Performance Optimization Playbook

Measure first, optimize second. Evidence-based performance improvements for frontend and backend systems.

# agent_prompt

Copy this prompt and give it to your AI agent:

"Apply these performance practices:

1. Measure before optimizing (never guess)

2. Optimize the critical path first

3. Use caching at appropriate layers

4. Lazy load non-critical resources

5. Minimize network requests (batch/combine)

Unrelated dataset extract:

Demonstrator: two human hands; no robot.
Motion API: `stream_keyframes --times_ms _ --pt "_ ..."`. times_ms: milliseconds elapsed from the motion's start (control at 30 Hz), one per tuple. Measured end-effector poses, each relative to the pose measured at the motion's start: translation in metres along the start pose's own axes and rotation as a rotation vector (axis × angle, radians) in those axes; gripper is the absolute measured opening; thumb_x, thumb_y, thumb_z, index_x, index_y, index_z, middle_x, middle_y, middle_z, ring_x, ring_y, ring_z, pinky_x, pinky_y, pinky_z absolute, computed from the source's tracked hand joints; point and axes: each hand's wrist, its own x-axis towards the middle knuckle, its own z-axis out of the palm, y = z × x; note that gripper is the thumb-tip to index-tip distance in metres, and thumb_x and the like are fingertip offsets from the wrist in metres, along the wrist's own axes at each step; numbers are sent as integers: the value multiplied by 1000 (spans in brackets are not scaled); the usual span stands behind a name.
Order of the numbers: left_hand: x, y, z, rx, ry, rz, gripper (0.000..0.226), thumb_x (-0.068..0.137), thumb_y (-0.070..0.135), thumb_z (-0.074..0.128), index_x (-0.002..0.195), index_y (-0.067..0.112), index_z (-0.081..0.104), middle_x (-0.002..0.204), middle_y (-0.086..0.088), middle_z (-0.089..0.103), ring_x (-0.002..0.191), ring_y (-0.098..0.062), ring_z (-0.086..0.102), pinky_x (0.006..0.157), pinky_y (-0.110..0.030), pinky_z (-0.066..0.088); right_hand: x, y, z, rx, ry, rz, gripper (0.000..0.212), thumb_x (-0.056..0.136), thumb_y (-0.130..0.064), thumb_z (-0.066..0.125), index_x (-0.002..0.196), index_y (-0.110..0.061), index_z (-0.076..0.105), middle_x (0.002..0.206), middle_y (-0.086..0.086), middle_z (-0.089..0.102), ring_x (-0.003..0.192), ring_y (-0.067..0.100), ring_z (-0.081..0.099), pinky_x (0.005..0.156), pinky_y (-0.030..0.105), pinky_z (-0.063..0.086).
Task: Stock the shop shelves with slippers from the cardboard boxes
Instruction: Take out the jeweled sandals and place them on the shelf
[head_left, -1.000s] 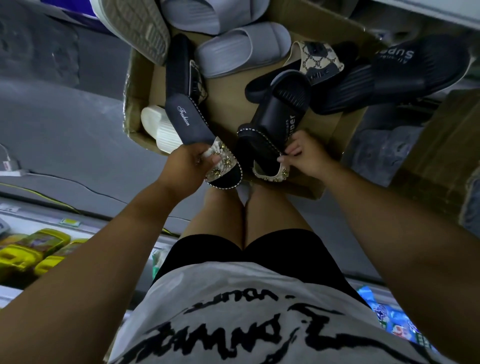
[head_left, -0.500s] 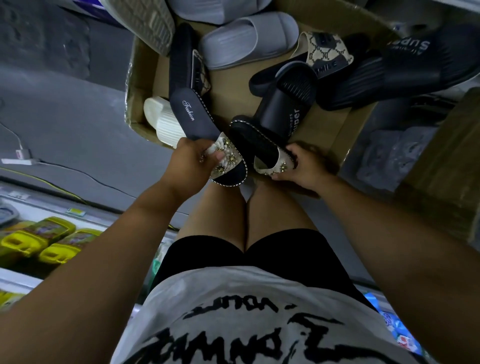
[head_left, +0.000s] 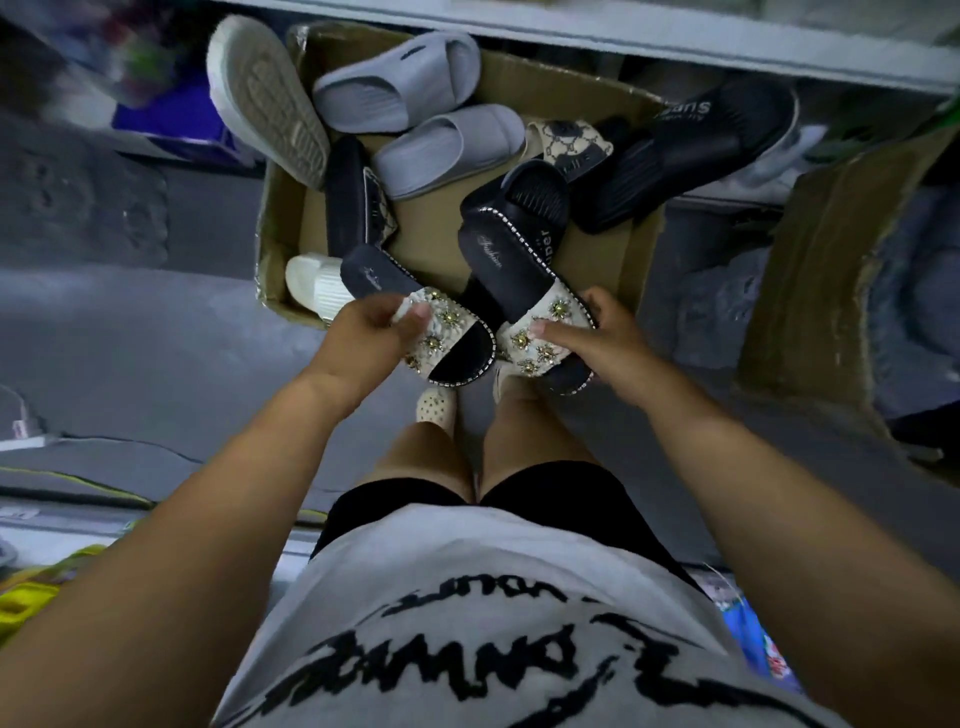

6. Use appropriate data structures (O(1) vs O(n))

7. Profile memory usage for long-running processes"

# core_philosophy

"Premature optimization is the root of all evil. We should forget about small efficiencies, say about 97% of the time: premature optimization is the root of all evil. Yet we should not pass up our opportunities in that critical 3%." — Donald Knuth
  1. 1. Make it work — Correct behavior first
  2. 2. Make it right — Clean, maintainable code
  3. 3. Make it fast — Optimize measured bottlenecks

# frontend_performance

Core Web Vitals

Google's metrics for user experience. These directly impact SEO.

LCP

< 2.5s

Largest Contentful Paint

FID

< 100ms

First Input Delay

CLS

< 0.1

Cumulative Layout Shift

Bundle Optimization

Reduce JavaScript payload for faster load times.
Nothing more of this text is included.